According to figures obtained from the Bank of England, consumers now owe £1.46 trillion collectively, up from £1.41 trillion in June 2007 just before the financial crisis. There is no doubt that consumer spending is on the rise, and though that may seem like good news to retailers, it isn’t really good news across the board. Even worse, many consumers seem resigned to a life in debt, with 14% of the borrowers questioned in a recent survey stating that they expect to be saddled with their debt for at least the next two to five years.
False optimism?
Whilst politicians crow about the economic recovery, others ask if what is really happening is what consumer expert Dan Plant recently described as a rapidly growing debt time-bomb. That’s a legitimate question, given that by the end of 2016, the average UK household will owe close to £10,000 in debts such as personal loans, credit cards and overdrafts. A report by PriceWaterhouseCoopers (PwC) titled, “Precious Plastic: How Britons Fell Back in Love With Borrowing,” warns that consumers’ complacency over managing their debt could very well lead to a resurgence in bad debt.Though the report acknowledged reasons for optimism, it also uncovered “warning signals” – one of these being that people aged between 35 and 44 are increasingly depending on credit to be able to afford essential items. Credit cards were never intended to be used that way, but close to one in five people in this age group said that they have to borrow simply to make ends meet.

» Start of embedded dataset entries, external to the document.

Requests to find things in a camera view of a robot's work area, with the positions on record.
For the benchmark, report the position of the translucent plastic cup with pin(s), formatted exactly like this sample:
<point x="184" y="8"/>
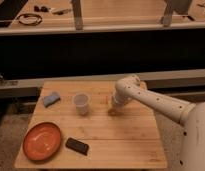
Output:
<point x="81" y="103"/>

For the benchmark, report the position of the black glasses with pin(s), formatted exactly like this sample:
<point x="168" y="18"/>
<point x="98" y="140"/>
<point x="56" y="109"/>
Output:
<point x="41" y="9"/>

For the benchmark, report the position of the white small tool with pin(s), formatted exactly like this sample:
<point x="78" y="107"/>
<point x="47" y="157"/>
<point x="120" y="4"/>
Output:
<point x="60" y="11"/>

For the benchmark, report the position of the orange pepper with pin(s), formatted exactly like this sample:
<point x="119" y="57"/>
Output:
<point x="112" y="111"/>

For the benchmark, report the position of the right metal frame post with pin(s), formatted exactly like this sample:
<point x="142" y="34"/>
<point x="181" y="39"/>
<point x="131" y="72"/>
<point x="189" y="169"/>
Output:
<point x="181" y="7"/>

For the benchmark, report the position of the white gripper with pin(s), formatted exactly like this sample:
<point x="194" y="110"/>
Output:
<point x="118" y="101"/>

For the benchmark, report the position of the orange plate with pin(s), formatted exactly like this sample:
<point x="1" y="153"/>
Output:
<point x="42" y="141"/>

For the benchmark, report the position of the metal frame post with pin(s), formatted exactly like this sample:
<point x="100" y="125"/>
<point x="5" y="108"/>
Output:
<point x="77" y="13"/>
<point x="181" y="7"/>

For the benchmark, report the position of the black rectangular block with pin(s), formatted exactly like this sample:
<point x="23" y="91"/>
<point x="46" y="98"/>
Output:
<point x="77" y="146"/>

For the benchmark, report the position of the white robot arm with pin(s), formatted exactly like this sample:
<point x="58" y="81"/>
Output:
<point x="187" y="114"/>

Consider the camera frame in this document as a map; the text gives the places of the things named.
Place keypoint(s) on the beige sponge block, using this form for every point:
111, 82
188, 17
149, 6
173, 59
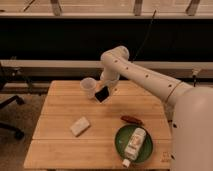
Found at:
80, 126

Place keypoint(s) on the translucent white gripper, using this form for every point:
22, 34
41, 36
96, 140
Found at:
110, 87

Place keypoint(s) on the white lotion bottle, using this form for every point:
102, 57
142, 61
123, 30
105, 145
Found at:
133, 147

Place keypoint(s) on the black rectangular eraser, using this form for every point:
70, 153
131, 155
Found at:
102, 94

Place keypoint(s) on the red chili pepper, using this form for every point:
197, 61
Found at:
133, 120

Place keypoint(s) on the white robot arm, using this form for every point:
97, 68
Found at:
192, 134

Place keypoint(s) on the green round plate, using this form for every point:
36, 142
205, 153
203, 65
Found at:
123, 136

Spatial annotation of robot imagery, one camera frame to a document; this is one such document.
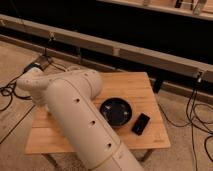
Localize black phone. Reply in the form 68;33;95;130
131;113;150;136

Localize wooden shelf top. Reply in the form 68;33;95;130
98;0;213;21

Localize black floor cables left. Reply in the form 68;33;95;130
0;56;59;145

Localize black bowl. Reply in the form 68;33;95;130
99;97;132;127

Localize wooden beam rail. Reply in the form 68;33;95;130
0;14;213;83

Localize black floor cables right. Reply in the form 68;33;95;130
159;71;213;171

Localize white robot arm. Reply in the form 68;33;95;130
17;68;144;171

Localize black floor cables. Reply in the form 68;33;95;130
159;71;213;171
0;56;59;145

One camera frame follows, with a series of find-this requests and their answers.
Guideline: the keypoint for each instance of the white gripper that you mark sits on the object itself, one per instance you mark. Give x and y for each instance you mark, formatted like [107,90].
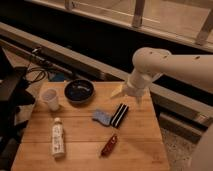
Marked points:
[134,86]

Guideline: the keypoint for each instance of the red pepper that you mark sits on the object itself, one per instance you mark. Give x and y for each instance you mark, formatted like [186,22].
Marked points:
[109,146]

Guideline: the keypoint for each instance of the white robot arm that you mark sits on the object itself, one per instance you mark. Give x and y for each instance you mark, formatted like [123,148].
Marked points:
[196,70]

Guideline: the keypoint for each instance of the dark ceramic bowl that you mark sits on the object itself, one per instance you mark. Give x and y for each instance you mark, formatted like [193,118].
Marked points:
[78,91]

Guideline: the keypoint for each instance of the black white striped block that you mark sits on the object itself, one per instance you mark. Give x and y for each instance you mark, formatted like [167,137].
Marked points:
[119,115]

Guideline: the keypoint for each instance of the clear plastic cup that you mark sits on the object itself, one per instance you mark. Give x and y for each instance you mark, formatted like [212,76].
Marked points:
[50,98]

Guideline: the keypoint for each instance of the white labelled bottle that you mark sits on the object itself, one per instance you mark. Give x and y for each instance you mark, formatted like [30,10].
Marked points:
[58,149]

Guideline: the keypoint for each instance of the black equipment at left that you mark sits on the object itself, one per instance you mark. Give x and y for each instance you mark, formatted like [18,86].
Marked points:
[13,94]

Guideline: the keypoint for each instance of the metal window rail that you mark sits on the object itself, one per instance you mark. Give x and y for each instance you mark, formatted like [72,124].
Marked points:
[94,67]

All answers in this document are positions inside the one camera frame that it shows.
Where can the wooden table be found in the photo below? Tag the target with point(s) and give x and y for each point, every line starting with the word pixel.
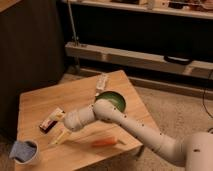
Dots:
pixel 77 151

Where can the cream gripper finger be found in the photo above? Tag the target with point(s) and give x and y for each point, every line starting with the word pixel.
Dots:
pixel 63 136
pixel 57 140

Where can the white remote control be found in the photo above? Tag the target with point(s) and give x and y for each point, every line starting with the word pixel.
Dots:
pixel 101 83

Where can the orange carrot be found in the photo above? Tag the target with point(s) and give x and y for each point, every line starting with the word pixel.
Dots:
pixel 106 142

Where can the blue cloth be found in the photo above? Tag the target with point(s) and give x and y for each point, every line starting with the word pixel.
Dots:
pixel 22 151

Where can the green ceramic bowl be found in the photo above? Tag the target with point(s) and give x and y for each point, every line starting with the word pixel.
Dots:
pixel 115 98

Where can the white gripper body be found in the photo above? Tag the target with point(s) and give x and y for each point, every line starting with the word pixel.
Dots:
pixel 72 122

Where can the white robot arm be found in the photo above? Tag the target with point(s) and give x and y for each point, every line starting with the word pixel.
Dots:
pixel 194 153

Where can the black handle on beam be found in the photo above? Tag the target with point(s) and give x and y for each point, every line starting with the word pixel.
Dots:
pixel 178 60

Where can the white ceramic cup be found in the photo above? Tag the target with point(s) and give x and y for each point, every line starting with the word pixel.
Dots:
pixel 35 159

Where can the wooden shelf beam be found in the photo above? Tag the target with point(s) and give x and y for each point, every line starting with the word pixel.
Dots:
pixel 137 59

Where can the black and white box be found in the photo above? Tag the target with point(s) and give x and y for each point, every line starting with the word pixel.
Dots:
pixel 50 121

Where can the metal pole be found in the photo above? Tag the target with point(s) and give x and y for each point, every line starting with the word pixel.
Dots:
pixel 75 38

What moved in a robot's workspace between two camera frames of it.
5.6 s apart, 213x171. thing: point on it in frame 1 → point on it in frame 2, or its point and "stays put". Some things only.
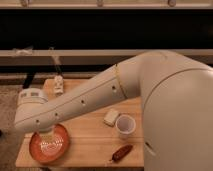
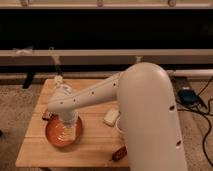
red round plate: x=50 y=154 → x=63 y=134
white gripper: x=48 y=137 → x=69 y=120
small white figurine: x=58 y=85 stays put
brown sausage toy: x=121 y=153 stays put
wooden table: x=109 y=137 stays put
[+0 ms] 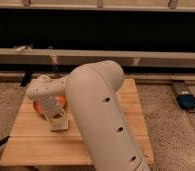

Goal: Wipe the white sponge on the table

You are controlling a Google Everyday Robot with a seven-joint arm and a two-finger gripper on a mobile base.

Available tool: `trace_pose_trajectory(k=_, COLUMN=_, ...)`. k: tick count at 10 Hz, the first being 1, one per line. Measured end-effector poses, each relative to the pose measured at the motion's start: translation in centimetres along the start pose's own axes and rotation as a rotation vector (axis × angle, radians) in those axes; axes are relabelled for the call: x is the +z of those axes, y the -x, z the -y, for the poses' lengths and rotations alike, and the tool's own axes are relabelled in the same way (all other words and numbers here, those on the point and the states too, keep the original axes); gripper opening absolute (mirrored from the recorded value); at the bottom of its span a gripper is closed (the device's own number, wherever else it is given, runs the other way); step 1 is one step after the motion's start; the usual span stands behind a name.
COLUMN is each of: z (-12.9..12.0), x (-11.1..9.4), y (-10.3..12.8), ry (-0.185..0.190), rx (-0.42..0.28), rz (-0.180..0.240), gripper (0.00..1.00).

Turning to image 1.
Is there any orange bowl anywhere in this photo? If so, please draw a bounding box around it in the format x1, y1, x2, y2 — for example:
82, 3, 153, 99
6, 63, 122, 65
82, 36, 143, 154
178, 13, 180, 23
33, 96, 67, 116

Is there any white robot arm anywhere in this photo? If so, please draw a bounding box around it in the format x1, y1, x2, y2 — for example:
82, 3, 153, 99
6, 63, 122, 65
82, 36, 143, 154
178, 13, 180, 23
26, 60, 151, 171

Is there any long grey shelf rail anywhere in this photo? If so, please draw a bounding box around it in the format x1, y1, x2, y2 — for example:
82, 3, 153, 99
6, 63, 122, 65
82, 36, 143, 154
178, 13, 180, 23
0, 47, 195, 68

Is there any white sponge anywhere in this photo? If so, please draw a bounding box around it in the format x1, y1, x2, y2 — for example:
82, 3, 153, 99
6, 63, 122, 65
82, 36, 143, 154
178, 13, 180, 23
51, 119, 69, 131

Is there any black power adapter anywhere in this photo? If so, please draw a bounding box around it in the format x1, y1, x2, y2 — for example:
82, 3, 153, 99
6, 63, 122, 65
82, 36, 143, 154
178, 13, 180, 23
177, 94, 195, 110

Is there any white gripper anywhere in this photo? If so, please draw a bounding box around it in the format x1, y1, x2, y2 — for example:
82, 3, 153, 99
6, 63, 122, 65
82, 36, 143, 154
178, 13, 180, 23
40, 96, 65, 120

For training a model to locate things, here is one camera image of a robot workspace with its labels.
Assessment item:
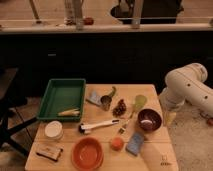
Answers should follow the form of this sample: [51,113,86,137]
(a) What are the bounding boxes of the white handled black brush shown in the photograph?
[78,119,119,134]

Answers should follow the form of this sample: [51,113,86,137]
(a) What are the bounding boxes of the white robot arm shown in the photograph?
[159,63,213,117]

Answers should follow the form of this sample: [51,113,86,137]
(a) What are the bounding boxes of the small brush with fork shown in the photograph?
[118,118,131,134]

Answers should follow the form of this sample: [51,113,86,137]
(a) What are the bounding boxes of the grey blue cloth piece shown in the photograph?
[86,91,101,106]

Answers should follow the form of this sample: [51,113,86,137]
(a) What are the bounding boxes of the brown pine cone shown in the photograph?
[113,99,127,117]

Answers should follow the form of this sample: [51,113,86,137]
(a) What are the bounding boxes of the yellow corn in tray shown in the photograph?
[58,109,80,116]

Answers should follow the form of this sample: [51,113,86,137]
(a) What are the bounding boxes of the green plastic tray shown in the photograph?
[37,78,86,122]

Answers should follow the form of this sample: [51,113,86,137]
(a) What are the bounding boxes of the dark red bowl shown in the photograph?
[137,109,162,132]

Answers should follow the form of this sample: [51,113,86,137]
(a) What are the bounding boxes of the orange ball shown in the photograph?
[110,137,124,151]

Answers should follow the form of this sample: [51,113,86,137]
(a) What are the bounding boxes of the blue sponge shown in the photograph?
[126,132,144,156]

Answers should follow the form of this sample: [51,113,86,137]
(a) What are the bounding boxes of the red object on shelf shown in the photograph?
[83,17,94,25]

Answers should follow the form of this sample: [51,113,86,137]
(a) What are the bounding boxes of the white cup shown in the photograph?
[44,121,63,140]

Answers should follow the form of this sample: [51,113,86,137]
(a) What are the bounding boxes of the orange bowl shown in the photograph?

Simon Westcott, a director of PwC’s financial services practice, said, “As the total household to debt income ratio heads towards 172% – exceeding its previous peak in the runup to the financial crisis – and interest rates increase, consumers could begin to feel squeezed once again.”
Ouch.
You can avoid being just another statistic.

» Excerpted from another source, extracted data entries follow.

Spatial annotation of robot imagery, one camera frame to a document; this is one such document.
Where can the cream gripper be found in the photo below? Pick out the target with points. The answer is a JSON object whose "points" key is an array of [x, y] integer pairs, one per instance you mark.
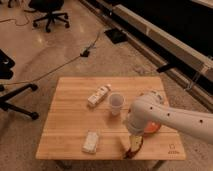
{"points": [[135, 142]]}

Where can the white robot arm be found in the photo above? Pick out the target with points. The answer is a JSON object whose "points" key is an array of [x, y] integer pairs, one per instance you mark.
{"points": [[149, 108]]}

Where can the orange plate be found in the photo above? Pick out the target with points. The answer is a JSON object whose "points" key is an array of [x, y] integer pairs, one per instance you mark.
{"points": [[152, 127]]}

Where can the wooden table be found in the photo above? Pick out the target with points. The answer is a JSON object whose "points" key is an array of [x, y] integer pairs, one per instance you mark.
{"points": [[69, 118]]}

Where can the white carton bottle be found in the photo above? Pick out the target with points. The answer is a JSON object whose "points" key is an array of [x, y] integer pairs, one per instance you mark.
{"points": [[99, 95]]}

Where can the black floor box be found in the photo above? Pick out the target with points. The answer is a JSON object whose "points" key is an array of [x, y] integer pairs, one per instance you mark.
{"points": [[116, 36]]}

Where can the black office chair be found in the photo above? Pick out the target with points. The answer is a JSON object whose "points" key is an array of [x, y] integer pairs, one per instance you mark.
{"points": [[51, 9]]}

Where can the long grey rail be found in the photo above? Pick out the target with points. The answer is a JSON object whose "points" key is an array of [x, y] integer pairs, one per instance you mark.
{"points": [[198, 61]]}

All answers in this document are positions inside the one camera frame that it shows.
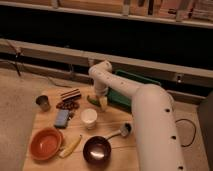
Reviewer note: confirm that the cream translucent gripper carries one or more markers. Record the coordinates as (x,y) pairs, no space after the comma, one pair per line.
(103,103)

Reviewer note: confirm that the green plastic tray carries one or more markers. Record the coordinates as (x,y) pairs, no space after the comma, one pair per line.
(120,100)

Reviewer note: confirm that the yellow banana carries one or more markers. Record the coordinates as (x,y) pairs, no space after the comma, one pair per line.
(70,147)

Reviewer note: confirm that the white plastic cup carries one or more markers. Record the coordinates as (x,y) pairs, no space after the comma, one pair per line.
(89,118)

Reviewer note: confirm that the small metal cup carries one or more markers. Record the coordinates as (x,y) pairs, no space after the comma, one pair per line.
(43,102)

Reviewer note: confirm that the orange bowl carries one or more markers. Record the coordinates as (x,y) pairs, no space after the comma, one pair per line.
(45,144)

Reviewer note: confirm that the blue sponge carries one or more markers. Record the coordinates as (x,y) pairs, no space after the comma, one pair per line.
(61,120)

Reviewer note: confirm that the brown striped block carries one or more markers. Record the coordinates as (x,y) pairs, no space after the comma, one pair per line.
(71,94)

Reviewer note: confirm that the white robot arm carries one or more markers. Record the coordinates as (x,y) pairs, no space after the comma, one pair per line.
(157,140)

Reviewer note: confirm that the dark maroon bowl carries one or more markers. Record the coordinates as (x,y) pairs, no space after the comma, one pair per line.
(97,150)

There are some organisations and resources that are trying to do something about consumer debt. Numerous debt charities exist for this very purpose, and the Centre for Social Justice is trying to tackle the issues faced by the poorest in our society, who pay the highest price for becoming burdened with problem debt.Most of us have run into money problems at some point in our lives, and many people who have weathered the worst of the recent financial crisis have learned to manage their money more wisely. However, young people who aren’t very experienced in handling personal finances can easily fall into the trap of spending as if there’s no tomorrow. Seasoned spenders aren’t immune to such problems, for as times get better it is easy to grow complacent and fall back into old habits. For all too many people, spending tends to increase with income, and plastic compounds the problem. When people’s credit card limits are raised, or their bank accounts grow, many find it all too easy to whip out the credit or debit card for impulse purchases without really thinking of the actual money that is changing hands.

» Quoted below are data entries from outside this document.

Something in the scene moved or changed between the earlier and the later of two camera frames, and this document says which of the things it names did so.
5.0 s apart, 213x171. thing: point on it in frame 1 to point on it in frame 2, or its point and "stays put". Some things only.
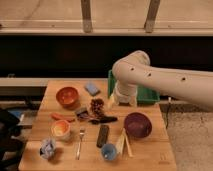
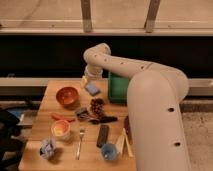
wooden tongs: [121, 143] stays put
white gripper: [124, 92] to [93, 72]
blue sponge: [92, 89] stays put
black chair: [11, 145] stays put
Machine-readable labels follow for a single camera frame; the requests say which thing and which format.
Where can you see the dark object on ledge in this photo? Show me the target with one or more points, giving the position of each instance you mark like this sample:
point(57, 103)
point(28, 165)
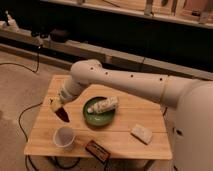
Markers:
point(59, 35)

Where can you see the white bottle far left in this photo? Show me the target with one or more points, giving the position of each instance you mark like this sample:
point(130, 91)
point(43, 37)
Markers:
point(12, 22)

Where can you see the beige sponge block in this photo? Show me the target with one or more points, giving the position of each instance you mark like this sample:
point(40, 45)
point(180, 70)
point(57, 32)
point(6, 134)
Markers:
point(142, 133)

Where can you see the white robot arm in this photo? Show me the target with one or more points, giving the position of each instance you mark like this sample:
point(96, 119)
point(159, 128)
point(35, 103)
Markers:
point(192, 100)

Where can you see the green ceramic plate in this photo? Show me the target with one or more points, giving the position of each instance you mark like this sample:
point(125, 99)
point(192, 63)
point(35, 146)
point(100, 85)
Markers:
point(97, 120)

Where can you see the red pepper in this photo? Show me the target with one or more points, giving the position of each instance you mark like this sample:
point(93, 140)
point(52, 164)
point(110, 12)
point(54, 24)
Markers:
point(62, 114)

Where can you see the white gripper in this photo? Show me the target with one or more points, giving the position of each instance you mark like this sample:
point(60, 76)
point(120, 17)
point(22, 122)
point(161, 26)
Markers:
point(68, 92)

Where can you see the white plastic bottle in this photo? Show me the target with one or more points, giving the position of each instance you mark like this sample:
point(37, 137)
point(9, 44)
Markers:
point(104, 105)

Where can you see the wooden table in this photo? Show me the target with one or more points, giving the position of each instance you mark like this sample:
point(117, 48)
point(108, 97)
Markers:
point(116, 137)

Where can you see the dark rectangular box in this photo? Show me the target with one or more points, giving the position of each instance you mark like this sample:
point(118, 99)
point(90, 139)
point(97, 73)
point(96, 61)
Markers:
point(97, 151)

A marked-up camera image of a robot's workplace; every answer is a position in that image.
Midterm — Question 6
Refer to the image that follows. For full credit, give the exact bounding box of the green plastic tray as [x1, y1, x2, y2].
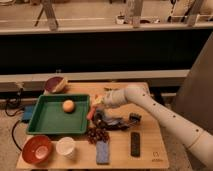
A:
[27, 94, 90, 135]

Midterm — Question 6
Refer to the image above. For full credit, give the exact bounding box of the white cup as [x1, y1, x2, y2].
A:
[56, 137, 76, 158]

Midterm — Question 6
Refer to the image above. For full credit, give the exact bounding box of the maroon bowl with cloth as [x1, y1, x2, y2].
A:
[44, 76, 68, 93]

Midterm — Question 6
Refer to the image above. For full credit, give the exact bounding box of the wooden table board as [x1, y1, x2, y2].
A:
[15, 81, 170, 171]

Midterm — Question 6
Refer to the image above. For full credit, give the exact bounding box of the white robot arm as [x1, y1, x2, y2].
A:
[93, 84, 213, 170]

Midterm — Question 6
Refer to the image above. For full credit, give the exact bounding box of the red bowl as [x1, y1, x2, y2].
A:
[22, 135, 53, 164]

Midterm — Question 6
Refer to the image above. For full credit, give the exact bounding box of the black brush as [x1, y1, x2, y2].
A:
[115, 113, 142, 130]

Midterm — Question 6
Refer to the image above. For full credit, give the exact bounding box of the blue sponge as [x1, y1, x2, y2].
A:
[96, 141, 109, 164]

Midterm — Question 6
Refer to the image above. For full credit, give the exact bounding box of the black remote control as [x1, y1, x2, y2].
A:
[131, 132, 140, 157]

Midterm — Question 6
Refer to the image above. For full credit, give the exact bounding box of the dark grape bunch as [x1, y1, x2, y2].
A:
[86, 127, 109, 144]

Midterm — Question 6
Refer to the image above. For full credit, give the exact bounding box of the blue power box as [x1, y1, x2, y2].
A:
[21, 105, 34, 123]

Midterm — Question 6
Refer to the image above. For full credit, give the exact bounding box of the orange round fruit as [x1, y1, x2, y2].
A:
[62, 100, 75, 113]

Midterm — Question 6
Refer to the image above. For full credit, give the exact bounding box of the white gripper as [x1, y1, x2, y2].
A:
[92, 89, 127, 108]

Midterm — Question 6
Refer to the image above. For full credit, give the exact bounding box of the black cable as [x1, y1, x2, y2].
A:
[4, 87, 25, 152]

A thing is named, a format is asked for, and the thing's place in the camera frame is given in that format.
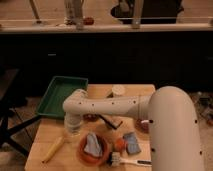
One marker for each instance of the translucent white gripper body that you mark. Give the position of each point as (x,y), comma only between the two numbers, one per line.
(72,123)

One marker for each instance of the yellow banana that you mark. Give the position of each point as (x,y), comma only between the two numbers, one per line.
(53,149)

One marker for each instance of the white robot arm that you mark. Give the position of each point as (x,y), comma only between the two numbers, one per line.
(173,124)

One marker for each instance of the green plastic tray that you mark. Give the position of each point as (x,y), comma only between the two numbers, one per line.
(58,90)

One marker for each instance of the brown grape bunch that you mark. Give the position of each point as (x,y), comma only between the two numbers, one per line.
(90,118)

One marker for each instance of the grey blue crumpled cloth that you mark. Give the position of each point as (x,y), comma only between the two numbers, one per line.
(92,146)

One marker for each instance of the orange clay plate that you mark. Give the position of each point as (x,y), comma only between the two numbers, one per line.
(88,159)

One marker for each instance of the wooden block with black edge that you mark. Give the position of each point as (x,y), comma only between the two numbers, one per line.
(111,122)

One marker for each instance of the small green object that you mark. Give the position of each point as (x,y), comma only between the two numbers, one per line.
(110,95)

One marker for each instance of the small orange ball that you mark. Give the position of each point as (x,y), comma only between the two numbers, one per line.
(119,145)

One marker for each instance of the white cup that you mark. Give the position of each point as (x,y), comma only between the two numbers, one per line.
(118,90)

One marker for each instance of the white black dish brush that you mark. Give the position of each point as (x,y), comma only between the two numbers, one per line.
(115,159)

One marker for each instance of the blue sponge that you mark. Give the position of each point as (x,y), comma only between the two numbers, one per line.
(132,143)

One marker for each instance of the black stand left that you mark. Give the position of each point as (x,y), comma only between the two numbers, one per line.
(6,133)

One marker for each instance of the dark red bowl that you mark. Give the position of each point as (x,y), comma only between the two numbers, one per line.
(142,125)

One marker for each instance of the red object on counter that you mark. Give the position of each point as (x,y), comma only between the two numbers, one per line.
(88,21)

Money problems can sneak up on you, and what starts out as an occasional indulgence can become habitual overspending, which can lead to a full-fledged personal financial crisis before you know it. To avoid this you need to adopt a practice of mindful rather than mindless spending. Taking an honest self-assessment of your spending habits is the biggest favour you can do for yourself. Even if you’re already in crisis you can take steps to reversing it, but the first step, to borrow a concept from the recovery movement, is to admit that you have a problem in the first place. And then ask for help if you need it.